AMG for elasticity problems leaks with PETSc AMG smoothers

marchirschvogel · March 16, 2024, 2:03pm

Dear community,

I want to solve a nonlinear problem using GMRES preconditioned with BoomerAMG. My setup experiences a strong memory leak when using a smoother, e.g. ParaSails.
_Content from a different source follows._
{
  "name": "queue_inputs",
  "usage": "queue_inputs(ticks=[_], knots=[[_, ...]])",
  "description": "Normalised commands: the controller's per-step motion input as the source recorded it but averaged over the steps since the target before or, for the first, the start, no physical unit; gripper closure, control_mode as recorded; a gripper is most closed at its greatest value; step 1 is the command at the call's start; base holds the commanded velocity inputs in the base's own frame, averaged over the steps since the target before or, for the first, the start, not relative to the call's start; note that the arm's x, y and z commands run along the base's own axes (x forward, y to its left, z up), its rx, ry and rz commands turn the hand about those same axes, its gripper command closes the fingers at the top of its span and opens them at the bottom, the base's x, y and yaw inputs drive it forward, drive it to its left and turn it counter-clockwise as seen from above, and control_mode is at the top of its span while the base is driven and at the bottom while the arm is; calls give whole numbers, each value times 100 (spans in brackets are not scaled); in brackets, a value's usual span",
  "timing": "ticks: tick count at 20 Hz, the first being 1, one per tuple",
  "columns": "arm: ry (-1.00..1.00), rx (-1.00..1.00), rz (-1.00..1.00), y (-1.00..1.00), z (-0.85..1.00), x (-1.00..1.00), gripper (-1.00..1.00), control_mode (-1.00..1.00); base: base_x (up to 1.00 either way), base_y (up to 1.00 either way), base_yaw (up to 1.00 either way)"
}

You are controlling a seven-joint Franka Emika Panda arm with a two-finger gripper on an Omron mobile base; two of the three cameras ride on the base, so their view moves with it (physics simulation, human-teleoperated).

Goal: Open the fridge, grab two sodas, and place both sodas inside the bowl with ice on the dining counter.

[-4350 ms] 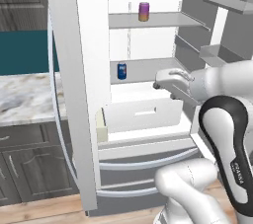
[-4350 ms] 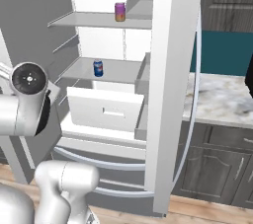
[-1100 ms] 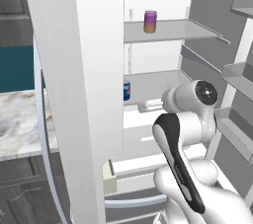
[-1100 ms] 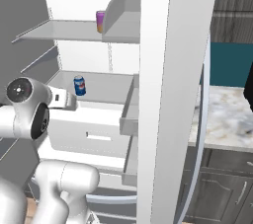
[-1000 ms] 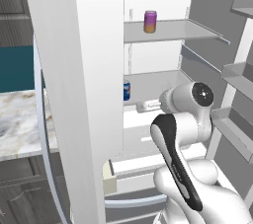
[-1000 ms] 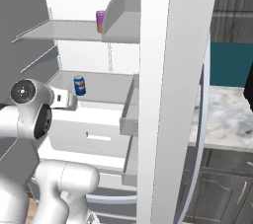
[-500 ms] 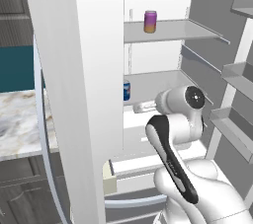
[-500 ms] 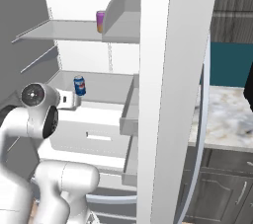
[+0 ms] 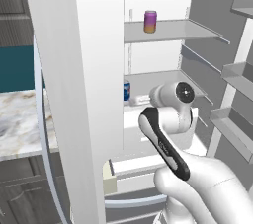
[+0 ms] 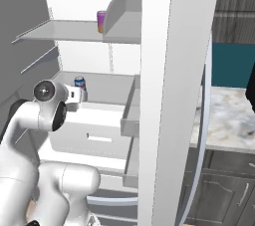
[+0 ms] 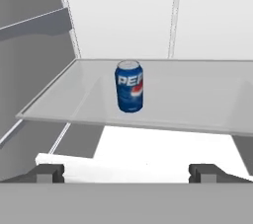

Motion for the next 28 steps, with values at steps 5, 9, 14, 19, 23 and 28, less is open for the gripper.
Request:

I am not sure whether this is related to the way I’ve set things up or if it’s an issue inside PETSc.
Consider the following hyperelasticity MWE (run with latest dolfinx release) of a clamped block elongated by a Neumann traction:

#!/usr/bin/env python3
import sys
import numpy as np
from mpi4py import MPI
from petsc4py import PETSc
from dolfinx import fem, mesh
import dolfinx.fem.petsc
import ufl

comm = MPI.COMM_WORLD

msh = mesh.create_box(comm, [np.array([0.0, 0.0, 0.0]),np.array([2.0, 1.0, 1.0])], [5, 5, 5],
               mesh.CellType.tetrahedron)

dx_ = ufl.Measure("dx", domain=msh)

# function space for displacement
V_u = fem.functionspace(msh, ("Lagrange", 1, (msh.geometry.dim,)))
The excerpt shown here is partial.